# Collected data:
╔══
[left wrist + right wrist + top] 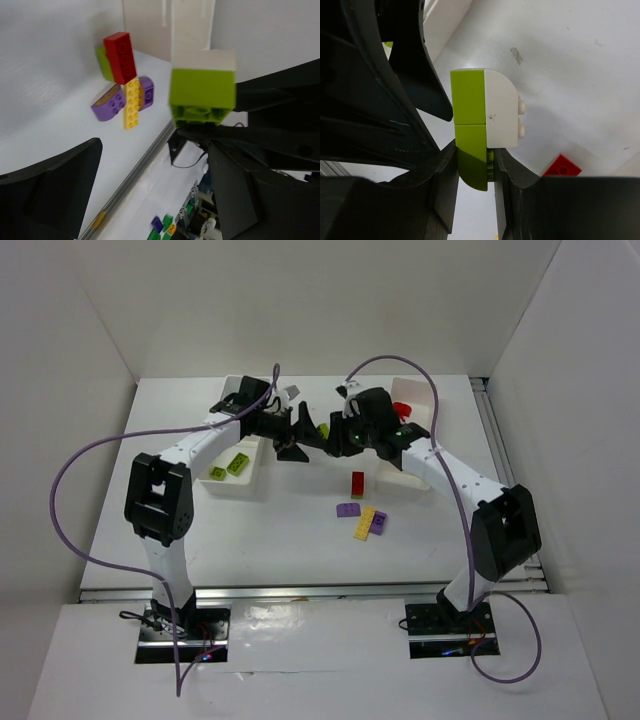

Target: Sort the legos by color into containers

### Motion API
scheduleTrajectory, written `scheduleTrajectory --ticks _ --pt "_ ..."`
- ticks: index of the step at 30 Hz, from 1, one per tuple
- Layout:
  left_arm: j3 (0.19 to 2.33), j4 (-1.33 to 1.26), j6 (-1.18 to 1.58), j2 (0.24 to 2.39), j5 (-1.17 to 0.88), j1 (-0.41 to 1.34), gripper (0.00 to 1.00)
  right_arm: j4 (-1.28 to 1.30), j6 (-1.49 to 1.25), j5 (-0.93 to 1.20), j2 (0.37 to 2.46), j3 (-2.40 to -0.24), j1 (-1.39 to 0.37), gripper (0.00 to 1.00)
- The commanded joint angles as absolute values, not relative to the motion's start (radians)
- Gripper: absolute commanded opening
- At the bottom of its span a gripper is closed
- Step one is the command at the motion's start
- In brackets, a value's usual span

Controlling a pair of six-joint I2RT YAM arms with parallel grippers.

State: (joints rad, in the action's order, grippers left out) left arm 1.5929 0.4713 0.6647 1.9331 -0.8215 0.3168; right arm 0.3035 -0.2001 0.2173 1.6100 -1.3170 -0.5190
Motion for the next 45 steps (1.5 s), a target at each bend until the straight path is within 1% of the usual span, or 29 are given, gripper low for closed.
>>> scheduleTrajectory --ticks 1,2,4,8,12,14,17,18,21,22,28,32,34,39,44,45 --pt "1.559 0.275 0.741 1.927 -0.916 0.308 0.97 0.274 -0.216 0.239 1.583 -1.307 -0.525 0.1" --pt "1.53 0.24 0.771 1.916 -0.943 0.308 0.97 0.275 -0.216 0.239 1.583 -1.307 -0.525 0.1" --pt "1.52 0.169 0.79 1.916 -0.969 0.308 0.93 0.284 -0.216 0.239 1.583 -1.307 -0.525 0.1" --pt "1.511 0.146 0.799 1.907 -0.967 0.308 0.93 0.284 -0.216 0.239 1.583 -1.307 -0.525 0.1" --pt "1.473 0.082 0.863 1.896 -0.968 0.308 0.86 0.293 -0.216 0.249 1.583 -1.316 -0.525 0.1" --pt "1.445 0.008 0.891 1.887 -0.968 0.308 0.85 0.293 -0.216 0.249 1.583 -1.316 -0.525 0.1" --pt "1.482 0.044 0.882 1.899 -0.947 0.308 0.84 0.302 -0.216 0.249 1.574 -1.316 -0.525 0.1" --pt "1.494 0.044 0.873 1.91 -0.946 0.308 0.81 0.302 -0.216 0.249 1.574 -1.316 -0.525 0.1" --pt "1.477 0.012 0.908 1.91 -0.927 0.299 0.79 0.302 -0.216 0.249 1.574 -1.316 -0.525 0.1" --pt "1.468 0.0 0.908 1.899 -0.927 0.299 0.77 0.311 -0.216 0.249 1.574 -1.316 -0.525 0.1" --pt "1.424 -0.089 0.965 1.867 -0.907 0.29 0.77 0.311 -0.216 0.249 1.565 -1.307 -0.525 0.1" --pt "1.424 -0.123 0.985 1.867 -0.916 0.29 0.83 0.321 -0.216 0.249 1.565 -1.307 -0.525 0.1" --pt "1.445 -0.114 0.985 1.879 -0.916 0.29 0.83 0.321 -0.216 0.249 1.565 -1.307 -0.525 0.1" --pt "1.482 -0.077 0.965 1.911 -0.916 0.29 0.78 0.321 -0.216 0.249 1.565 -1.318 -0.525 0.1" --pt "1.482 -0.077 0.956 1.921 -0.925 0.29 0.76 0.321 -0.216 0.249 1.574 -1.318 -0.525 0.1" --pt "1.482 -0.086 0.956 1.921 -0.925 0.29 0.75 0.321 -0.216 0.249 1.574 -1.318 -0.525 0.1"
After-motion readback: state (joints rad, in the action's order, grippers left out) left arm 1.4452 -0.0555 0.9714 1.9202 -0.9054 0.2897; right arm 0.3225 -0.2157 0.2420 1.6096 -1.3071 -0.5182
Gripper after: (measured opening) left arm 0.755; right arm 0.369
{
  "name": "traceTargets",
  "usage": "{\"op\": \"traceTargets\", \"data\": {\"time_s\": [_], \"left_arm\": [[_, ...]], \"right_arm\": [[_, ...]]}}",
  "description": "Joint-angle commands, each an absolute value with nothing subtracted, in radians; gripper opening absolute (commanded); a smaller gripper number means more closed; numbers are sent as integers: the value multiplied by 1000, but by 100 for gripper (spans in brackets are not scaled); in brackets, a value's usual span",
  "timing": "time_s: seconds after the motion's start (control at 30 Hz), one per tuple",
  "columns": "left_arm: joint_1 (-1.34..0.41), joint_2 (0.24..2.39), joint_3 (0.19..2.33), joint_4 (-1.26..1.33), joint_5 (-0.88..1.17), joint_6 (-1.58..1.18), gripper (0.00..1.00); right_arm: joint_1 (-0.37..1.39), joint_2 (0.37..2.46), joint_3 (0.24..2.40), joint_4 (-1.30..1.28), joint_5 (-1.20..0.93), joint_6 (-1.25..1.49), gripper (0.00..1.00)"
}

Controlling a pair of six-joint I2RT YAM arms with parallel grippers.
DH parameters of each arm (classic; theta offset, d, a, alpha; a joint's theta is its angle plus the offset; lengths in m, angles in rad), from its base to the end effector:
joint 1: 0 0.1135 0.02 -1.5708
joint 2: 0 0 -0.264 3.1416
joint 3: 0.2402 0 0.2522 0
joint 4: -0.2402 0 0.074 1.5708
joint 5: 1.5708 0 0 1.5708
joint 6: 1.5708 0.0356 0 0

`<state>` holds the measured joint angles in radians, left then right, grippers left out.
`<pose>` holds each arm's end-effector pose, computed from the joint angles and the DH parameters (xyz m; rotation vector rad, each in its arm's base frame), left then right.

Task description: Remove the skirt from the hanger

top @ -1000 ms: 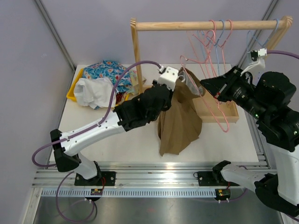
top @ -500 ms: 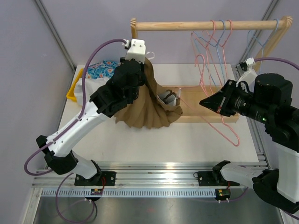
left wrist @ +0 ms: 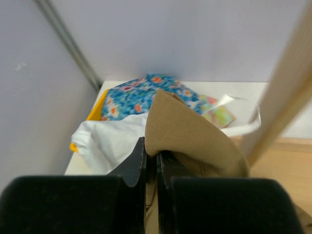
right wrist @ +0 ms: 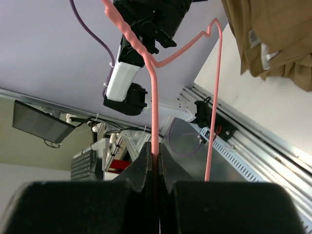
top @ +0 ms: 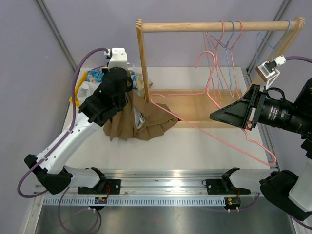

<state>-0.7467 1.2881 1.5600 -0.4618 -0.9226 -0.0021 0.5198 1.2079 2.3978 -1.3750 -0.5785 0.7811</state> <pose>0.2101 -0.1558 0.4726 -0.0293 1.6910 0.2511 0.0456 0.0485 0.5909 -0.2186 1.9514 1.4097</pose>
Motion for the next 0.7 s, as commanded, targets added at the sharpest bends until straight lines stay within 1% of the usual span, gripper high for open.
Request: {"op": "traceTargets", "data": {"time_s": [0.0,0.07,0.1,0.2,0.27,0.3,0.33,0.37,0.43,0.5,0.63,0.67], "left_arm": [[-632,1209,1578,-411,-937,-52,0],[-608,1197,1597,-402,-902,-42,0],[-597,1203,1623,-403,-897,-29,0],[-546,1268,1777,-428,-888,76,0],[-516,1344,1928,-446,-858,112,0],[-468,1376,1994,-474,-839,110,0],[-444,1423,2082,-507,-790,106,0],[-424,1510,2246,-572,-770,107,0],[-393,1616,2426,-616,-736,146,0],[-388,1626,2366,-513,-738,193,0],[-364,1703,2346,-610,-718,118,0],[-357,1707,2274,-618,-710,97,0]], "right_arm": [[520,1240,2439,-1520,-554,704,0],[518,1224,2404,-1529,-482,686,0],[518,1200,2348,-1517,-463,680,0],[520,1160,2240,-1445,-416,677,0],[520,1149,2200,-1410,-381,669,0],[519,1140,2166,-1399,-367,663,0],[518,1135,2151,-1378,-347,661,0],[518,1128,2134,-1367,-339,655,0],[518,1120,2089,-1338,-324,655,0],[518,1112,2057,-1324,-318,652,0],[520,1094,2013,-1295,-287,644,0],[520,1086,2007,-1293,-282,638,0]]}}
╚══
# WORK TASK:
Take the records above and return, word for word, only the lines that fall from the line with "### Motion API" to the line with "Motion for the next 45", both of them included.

# COMPLETED TASK:
### Motion API
scheduleTrajectory, written `scheduleTrajectory --ticks _ --pt "_ ..."`
- ticks: index of the step at 30 Hz, from 1, one per tuple
- Layout:
  left_arm: j3 (0.19 to 2.33), j4 (-1.33 to 1.26), j6 (-1.18 to 1.58), j2 (0.24 to 2.39), j5 (-1.17 to 0.88), j1 (-0.41 to 1.34), gripper (0.00 to 1.00)
  right_arm: j4 (-1.28 to 1.30), j6 (-1.49 to 1.25), j5 (-0.93 to 1.20), j2 (0.37 to 2.46), j3 (-2.40 to -0.24), j1 (-1.39 to 0.37), gripper (0.00 to 1.00)
- The commanded joint angles as absolute values, not relative to the motion's start (radians)
- Gripper: absolute commanded opening
- At the bottom of its span a gripper is closed
- Step one is the command at the motion's start
- In brackets, a value's usual span

Controlling a pair of six-joint I2RT YAM arms with parallel grippers.

State: (joints rad, in the action's order, grippers left out) left arm 1.5929 0.4713 0.6647 1.9331 -0.8215 0.3168; right arm 0.3035 -0.2001 0.2173 1.6100 -1.3170 -0.5190
Motion for the next 45 steps (1.5 s), a target at each bend until the straight path is within 1% of the usual span, or 29 are given, gripper low for closed.

With this, the exercise is complete.